Abrió la agenda virtual que había encontrado en el ordenador de Nicolas. Su amigo no era un apasionado de la electrónica, pero hasta ahí llegaba. Esperaba encontrar el número que necesitaba. Tecleó el apellido que buscaba y enseguida apareció en la pantalla el número correspondiente, junto al nombre completo y la dirección.

Antes de llamar preguntó a Morelli por el intercomunicador.

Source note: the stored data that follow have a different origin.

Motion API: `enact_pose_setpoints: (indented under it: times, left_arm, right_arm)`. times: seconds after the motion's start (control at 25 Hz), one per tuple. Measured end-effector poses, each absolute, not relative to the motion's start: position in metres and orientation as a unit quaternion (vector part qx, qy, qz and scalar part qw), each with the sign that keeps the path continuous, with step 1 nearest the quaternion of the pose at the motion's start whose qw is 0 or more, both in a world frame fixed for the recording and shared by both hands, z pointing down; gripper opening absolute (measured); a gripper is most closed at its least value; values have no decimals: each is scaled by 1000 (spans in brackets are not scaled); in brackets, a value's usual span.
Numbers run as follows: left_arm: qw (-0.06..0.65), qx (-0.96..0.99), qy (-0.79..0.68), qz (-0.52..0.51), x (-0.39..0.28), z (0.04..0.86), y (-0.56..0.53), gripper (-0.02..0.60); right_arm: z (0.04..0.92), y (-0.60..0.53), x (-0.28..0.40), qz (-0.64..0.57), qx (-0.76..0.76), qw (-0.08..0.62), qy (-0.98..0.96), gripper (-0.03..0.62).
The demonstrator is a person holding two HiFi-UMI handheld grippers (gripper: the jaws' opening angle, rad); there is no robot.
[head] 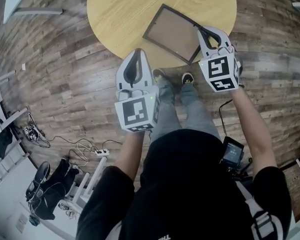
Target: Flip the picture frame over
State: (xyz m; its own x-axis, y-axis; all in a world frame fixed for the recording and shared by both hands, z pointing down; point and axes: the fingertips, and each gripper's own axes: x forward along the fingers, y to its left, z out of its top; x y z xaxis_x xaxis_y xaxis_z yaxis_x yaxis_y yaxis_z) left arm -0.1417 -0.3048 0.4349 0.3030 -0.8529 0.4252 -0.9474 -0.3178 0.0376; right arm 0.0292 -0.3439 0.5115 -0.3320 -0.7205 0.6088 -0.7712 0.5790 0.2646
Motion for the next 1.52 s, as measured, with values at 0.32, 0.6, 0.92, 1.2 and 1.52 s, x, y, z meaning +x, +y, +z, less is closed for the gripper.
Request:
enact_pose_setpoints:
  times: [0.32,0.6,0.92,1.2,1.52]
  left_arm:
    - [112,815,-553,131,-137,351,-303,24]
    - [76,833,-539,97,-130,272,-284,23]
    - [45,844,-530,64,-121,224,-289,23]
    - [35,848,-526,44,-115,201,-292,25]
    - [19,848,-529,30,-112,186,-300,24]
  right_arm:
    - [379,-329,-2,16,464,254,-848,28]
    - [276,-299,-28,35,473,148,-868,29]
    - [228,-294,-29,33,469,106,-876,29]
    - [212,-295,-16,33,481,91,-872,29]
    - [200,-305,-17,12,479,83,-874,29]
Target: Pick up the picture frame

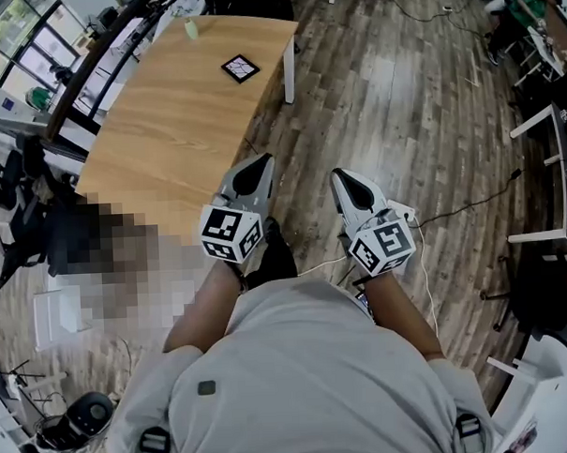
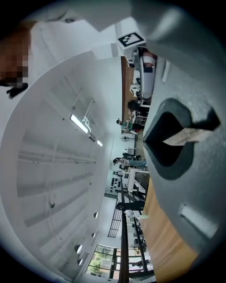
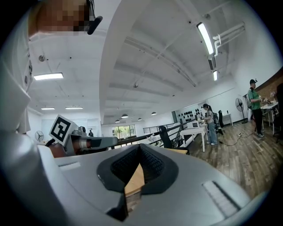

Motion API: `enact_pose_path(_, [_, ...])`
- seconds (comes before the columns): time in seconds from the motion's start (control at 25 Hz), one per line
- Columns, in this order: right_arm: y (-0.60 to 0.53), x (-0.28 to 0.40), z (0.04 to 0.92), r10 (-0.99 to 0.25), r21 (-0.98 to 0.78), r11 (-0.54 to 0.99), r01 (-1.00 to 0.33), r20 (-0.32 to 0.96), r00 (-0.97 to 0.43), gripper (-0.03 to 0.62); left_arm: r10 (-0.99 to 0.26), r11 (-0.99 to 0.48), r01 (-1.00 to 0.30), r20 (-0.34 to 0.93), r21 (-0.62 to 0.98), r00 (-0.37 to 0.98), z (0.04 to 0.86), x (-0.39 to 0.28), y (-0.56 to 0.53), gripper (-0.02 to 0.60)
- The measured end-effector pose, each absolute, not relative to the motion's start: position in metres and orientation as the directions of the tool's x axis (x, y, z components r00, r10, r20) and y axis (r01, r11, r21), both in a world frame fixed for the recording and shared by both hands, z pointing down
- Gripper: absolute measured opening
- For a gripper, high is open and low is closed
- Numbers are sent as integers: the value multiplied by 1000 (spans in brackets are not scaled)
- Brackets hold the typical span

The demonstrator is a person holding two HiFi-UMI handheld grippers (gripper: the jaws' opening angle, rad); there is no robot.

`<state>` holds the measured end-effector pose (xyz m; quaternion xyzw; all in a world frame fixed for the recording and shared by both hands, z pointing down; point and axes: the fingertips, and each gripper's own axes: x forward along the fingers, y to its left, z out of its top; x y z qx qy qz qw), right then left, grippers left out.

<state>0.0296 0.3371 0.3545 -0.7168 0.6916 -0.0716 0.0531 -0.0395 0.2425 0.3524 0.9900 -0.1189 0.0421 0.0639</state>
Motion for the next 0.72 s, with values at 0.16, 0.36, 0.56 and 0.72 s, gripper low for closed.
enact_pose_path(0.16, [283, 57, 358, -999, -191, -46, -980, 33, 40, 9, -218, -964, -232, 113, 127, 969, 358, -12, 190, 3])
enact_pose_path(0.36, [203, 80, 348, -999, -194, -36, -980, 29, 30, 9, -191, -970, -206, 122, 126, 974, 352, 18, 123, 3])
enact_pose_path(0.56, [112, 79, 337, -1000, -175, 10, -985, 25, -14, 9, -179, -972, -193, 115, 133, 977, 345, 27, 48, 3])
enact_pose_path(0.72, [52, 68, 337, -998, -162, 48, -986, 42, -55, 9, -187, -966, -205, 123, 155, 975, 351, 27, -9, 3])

—Claude, ¿habéis grabado la llamada que hizo ayer Jean-Loup?

—Por supuesto.

—Necesito una copia, lo antes posible.

—Ya está hecha. Te la hago llegar enseguida.

—Gracias.

«Bien, Morelli». Lacónico pero eficiente. Mientras marcaba el número de teléfono, Frank se preguntó cómo proseguiría la relación con Barbara, ahora que el inspector ya no frecuentaba la radio. Con ella no se había mostrado nada lacónico, aunque sí tan eficiente como siempre. Sus pensamientos se interrumpieron con la voz que le respondió al otro lado de la línea.

—¿Diga?

Había tenido suerte. El hombre que había respondido era justo la persona con quien le interesaba hablar.

—Hola, Guillaume. Soy Frank Ottobre.

El muchacho no se sorprendió en absoluto por la llamada. Le respondió como si se hubieran visto por última vez hacía tan solo diez minutos.

—Hola, agente del FBI. ¿A qué debo el honor?

—Me sentí muy bien la otra vez, cuando estuvimos en tu casa. Y necesito recurrir de nuevo a tus servicios.

—Cuando quieras.

—Lo que tarde en llegar.

Frank cortó la comunicación y permaneció todavía algunos instantes mirando la foto en el ordenador antes de cerrar el archivo y extraer el disco. Si en aquel momento hubiera entrado alguien en el despacho, habría podido decirle que su expresión, mientras contemplaba la imagen, era la misma de un jugador empedernido observa el movimiento de la bola en la ruleta.